» **Task requirements**:
Beneath this task are records; print exactly the stretch of them from the line with "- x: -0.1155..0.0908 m" through the line with "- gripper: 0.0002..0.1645", both ends included.

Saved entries
····················
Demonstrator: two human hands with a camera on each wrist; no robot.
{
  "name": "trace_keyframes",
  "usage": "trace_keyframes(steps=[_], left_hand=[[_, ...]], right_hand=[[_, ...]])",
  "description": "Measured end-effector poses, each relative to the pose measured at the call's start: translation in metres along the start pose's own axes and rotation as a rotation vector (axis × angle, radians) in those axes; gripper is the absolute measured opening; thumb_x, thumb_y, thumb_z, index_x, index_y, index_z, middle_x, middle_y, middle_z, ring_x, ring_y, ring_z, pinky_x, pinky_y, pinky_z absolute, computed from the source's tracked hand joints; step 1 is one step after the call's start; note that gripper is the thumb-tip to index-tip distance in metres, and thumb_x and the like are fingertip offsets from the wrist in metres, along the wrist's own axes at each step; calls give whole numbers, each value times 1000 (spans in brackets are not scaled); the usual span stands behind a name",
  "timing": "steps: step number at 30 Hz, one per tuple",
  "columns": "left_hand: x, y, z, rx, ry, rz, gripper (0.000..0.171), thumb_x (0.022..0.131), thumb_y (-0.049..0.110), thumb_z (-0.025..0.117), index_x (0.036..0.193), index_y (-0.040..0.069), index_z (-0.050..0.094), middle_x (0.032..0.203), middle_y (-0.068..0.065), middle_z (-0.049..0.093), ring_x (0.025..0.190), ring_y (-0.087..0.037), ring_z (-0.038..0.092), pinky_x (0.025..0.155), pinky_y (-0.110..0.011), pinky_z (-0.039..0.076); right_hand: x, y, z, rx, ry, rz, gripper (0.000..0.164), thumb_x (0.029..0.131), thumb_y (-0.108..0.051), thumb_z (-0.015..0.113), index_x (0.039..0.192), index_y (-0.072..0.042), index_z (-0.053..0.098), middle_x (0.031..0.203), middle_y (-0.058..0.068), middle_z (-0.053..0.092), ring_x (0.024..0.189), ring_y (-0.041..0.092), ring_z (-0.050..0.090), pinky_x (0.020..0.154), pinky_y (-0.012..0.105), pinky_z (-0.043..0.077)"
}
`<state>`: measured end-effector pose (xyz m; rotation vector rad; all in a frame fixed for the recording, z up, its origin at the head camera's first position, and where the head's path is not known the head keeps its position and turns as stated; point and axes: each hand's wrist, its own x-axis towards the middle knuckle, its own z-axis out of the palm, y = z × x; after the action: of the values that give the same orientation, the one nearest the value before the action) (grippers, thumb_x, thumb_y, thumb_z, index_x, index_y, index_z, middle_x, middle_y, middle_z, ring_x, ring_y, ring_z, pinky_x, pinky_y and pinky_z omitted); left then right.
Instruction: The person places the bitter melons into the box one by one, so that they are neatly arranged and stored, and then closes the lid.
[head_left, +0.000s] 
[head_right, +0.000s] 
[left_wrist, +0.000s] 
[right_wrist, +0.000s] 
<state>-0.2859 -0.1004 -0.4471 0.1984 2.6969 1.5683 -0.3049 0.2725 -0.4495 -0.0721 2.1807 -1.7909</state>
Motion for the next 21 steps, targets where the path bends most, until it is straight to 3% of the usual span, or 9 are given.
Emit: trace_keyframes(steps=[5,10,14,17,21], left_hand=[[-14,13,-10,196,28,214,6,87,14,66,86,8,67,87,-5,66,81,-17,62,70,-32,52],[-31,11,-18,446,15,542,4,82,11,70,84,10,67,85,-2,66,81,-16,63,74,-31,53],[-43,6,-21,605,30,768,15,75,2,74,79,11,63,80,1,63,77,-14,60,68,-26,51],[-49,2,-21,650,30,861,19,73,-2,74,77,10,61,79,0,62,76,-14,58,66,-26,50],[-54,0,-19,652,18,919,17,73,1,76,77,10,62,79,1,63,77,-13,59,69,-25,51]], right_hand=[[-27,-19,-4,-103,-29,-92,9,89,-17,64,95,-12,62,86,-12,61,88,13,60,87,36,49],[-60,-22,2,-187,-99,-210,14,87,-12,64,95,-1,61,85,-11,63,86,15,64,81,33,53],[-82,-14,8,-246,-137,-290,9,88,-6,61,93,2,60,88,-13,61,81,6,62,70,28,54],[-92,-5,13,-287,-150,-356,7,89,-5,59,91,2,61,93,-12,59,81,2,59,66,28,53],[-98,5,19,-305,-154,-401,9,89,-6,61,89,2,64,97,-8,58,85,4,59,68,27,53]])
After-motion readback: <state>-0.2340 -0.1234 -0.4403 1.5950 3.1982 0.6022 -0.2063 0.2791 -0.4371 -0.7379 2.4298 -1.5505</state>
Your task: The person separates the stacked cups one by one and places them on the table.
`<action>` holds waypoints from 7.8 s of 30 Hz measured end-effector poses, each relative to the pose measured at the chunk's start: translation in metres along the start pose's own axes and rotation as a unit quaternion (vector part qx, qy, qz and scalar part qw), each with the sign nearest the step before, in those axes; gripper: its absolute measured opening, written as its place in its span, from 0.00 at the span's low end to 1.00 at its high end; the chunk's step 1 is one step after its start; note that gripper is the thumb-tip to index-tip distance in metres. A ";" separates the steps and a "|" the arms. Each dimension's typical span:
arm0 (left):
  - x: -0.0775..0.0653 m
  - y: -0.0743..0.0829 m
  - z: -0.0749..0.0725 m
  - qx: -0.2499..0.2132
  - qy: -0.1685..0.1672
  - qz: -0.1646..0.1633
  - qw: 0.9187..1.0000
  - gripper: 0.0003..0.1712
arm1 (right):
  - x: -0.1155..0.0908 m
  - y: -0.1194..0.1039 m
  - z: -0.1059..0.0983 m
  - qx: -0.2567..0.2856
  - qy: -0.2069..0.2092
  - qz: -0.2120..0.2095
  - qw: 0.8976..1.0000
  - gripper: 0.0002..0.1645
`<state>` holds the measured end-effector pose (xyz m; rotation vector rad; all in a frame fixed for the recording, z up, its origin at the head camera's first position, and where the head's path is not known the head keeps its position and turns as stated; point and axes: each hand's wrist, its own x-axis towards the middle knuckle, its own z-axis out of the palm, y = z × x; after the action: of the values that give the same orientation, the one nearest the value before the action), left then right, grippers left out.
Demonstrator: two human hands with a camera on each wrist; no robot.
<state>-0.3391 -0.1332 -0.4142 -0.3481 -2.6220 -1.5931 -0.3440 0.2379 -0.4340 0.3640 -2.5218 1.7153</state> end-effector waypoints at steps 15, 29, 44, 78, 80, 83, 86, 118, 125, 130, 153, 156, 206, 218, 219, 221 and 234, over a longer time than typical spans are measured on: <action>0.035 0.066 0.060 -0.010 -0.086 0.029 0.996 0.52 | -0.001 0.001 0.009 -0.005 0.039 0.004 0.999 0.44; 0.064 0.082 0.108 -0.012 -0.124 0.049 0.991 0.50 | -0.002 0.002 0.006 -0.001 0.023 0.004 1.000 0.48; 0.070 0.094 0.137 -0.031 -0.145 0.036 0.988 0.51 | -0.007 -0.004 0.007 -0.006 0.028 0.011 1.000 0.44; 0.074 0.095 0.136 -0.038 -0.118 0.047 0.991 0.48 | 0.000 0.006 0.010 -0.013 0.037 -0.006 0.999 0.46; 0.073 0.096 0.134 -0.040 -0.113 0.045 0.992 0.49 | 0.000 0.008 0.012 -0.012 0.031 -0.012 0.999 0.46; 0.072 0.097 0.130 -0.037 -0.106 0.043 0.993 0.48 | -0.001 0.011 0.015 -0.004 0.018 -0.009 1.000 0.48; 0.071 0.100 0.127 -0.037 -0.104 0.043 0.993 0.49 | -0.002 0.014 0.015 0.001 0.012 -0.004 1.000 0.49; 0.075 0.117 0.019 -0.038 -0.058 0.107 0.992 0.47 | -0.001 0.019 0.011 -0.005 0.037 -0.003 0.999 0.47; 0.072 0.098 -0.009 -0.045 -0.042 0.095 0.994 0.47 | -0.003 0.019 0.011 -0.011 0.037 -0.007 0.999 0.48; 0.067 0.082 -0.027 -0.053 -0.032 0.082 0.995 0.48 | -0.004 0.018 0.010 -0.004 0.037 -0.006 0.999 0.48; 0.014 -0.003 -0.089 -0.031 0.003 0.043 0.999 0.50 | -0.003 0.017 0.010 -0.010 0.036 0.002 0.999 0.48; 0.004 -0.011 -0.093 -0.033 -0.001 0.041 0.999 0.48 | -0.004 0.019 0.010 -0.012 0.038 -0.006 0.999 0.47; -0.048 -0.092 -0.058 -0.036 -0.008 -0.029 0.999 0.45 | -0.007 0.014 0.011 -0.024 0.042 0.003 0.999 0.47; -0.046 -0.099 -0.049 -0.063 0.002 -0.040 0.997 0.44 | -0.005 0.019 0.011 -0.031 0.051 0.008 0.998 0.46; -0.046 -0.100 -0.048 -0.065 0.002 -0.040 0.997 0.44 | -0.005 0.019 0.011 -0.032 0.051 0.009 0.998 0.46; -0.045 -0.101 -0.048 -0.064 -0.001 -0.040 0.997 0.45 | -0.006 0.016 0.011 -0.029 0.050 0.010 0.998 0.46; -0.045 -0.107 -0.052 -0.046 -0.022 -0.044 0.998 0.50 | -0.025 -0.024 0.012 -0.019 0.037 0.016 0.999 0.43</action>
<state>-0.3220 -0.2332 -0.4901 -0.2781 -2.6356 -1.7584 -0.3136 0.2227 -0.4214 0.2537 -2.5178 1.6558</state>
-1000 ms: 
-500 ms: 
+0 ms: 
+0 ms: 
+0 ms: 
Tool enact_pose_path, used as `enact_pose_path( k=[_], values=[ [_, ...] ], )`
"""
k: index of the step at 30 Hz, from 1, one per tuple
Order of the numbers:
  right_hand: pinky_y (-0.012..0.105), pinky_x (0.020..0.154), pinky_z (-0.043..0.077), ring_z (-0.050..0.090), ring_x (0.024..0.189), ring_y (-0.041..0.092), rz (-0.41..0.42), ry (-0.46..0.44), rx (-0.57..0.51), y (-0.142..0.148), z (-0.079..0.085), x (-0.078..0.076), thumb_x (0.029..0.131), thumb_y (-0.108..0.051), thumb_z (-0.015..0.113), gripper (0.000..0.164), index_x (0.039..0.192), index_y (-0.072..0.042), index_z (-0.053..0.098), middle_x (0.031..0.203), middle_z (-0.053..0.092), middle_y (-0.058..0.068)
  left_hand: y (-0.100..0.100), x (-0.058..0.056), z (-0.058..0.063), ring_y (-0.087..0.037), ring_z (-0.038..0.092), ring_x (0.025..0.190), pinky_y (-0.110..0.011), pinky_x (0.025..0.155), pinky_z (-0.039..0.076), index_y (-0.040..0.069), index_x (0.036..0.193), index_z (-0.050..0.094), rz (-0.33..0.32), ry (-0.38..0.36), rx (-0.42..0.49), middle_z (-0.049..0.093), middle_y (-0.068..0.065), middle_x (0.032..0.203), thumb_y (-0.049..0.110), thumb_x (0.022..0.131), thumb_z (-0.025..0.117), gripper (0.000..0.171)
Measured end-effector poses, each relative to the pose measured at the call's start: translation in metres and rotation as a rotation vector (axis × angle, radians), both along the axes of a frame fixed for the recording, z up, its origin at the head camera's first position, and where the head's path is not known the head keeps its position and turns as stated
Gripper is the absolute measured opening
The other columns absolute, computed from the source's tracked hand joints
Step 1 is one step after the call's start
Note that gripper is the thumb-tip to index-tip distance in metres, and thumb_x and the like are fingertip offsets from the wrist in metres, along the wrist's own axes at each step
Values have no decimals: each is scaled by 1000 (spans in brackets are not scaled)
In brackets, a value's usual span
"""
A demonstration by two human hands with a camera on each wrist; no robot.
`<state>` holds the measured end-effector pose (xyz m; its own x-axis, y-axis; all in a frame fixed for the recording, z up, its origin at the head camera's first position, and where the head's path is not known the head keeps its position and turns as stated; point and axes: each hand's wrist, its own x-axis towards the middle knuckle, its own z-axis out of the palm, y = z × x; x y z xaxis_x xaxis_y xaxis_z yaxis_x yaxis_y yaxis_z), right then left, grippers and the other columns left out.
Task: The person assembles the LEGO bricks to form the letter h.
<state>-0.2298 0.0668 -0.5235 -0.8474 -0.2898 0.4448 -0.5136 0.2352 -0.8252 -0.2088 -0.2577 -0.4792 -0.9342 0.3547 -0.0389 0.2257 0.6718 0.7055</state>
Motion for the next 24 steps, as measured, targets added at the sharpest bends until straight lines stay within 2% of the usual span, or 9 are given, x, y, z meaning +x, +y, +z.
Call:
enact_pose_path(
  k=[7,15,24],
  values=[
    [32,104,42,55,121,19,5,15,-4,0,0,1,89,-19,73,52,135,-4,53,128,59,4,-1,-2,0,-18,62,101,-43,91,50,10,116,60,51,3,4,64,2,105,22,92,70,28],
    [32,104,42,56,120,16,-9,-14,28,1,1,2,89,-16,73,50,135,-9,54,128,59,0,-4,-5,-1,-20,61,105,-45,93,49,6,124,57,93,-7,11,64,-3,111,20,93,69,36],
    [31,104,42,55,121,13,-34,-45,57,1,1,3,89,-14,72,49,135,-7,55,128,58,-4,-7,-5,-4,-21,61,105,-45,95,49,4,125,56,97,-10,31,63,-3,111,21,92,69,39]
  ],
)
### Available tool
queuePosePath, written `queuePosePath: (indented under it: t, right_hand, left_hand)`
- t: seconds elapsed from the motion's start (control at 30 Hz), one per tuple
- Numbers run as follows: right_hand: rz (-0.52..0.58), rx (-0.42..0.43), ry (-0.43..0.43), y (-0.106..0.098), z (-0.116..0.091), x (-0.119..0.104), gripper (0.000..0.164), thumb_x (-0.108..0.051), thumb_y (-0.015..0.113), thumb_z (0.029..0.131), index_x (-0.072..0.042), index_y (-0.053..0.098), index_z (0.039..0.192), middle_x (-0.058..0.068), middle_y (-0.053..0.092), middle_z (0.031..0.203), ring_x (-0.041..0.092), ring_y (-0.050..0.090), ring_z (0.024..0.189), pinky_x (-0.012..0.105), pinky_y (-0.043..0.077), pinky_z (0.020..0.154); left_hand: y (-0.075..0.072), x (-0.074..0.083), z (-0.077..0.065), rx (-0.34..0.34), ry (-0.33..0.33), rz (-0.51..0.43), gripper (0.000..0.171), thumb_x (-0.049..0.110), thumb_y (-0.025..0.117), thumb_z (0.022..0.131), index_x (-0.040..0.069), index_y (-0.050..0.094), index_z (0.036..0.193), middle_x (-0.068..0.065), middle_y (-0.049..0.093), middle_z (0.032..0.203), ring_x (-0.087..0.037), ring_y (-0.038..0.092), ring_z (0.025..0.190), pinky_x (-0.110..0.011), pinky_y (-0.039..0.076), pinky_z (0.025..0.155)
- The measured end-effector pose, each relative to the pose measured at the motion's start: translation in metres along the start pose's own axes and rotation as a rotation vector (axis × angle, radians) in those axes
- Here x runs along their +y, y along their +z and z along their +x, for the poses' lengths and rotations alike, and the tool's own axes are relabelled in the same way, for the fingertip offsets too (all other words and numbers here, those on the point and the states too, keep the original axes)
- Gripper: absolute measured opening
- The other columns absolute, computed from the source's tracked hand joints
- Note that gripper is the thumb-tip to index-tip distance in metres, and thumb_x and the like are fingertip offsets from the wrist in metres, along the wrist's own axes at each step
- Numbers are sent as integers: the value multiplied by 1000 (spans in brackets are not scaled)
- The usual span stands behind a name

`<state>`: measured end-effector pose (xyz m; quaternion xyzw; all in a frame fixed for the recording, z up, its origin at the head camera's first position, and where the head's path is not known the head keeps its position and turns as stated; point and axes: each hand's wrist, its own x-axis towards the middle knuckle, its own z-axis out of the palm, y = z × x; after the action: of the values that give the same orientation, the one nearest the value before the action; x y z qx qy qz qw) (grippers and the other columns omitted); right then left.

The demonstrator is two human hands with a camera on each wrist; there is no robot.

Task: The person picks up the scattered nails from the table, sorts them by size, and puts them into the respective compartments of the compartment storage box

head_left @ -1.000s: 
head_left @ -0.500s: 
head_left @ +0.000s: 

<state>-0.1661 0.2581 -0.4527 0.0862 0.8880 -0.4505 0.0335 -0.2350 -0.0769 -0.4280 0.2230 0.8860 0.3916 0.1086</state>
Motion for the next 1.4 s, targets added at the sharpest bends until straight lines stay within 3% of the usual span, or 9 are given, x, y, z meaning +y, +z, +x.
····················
» **Answer box**:
  - x: -0.1155..0.0908 m
  - y: -0.1194..0.1039 m
  - z: -0.1059..0.0983 m
  - qx: -0.2567..0.2856
  - qy: -0.2069..0.2092
  - qz: -0.2120..0.2095
  - qw: 0.8976..1.0000
  - gripper: 0.0002..0.1645

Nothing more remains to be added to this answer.